Nunca lo había experimentado, pero era mejor no coquetear con un desconocido tirano;
así pues, rezaba sudoroso cuando sus ojos se abrieron instintivamente, por el mismo
cansancio de mantenerlos cerrados; no obstante, se abrieron y se fijaron en un punto
de la pared: la esquina lo había engendrado. El muro desde el sitio de su nacimiento,
respiraba inquieto y el moho se estremecía vaporoso, como si quisiera gritar.
Marco se inquietó. Algo así como un recuerdo que le
despertó molestias en el pecho se apoderó de su cerebro, de su piel, de sus vísceras.
Se preguntó si en ese momento y con esa rara sensación, se acercaba el pecado para
destruirlo. Quiso llamar a su madre, pero no tenía voz. Se sintió encerrado en un
huevo; tal parecía que los espacios del cuarto se reducían paulatinamente, mientras
el muro de hongos respiraba más fuerte, hasta que el aire del cuarto se convirtió
en intenso estertor que lo ensordeció y lo obligó a ponerse de pie.
Marco se adhirió al muro. Sudaba copiosamente y luchaba
contra aquella agonía que lo absorbía sin remedio. Suplicaba entre dientes, en una
plegaria angustiosa, un poco de paz que atenuara ese sentimiento raro. Nadie acudió
en su ayuda.
Marco se fue desgastando minuto a minuto; se unía a
la pared; su ropa caía a pedazos. Sus palabras finales llenaron las esquinas más
húmedas y lejanas de la casa y envolvieron a Milagros cerca del jardín. Entre las
flores la enlazó el desespero de su hijo moribundo.
La madre jadeante llegó al cuarto de Marco y sólo pudo
contemplar la pared susurrante donde la silueta de su hijo se desbarataba en lamentos.

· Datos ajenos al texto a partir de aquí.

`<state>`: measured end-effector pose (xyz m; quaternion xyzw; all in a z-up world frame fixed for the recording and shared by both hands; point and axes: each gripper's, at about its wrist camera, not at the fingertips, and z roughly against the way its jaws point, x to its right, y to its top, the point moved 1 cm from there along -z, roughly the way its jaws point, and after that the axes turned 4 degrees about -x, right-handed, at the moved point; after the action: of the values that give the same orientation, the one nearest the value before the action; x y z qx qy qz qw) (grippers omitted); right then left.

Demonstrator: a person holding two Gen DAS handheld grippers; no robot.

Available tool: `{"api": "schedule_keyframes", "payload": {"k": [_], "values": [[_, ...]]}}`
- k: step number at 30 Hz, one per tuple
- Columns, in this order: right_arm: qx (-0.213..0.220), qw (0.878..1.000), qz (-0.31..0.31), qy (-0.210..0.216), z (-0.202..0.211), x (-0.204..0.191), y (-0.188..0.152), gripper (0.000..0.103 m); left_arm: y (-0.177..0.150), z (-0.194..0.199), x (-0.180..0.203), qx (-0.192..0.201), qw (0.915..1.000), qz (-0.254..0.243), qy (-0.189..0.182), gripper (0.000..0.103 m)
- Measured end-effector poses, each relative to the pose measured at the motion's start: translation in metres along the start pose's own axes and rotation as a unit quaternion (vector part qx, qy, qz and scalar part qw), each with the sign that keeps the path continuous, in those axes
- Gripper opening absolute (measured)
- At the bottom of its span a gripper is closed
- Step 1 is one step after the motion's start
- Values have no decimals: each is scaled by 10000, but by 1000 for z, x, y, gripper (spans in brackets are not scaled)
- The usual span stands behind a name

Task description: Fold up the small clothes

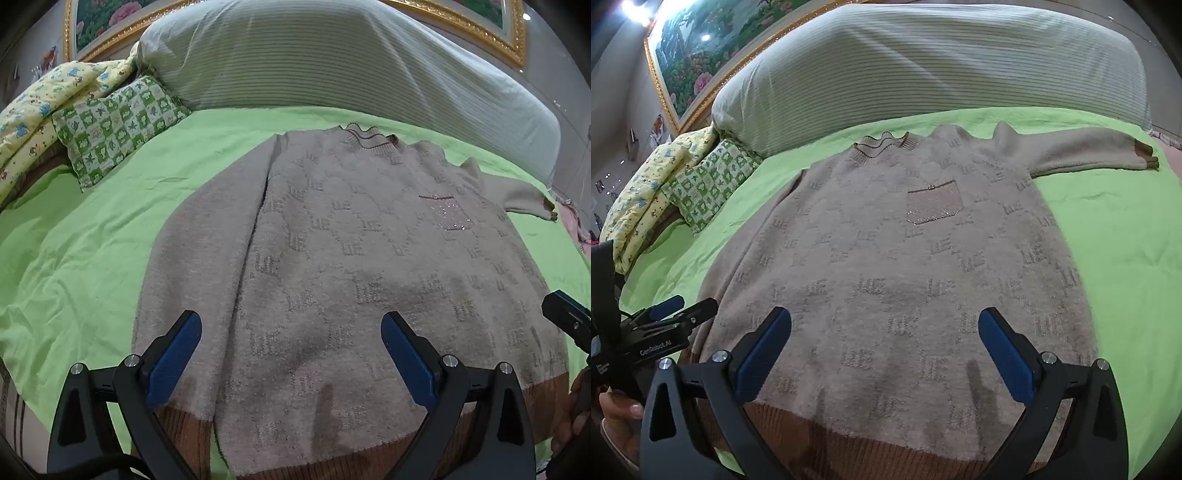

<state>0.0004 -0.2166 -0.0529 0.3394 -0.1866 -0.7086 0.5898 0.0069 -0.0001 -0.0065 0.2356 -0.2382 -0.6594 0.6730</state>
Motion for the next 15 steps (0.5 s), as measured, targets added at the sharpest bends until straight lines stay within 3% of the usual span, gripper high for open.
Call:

Las lágrimas empezaban a escurrir por los ojos de Milagros,
cuando aparecieron pequeños hongos de lo que fuera Marco. Muchos honguitos comenzaron
a gemir y a suspirar entre alboroto de manos débiles y frías. Unos minutos después
comenzaron a caer al suelo. Se desprendían precipitadamente del muro y tomaban la
forma de Marco; sus ojos reflejaban la misma ternura somnolienta del hijo desvanecido.
Milagros contaba emocionada: uno, dos, cuatro, seis,
ocho, doce… ¡Muchos hongos-hombres habían nacido!
IV
Con la habilidad de Marco, con sus rostros de profeta, de apóstol, los honguitos
formaban su propia ciudad-muro debajo del altar.
Milagros no los sacó más al sol, a las inciertas calles
que todo lo podían destruir con un soplido. Sus hijos sabían de ceremonias y de
ritos más que toda la ciudad junta. Ellos formaron su sociedad con todo e instituciones.
Milagros estaba muy contenta; orgullosa. Pocas mujeres
podían jactarse de tener una familia de hongos con su moral… con sus instituciones.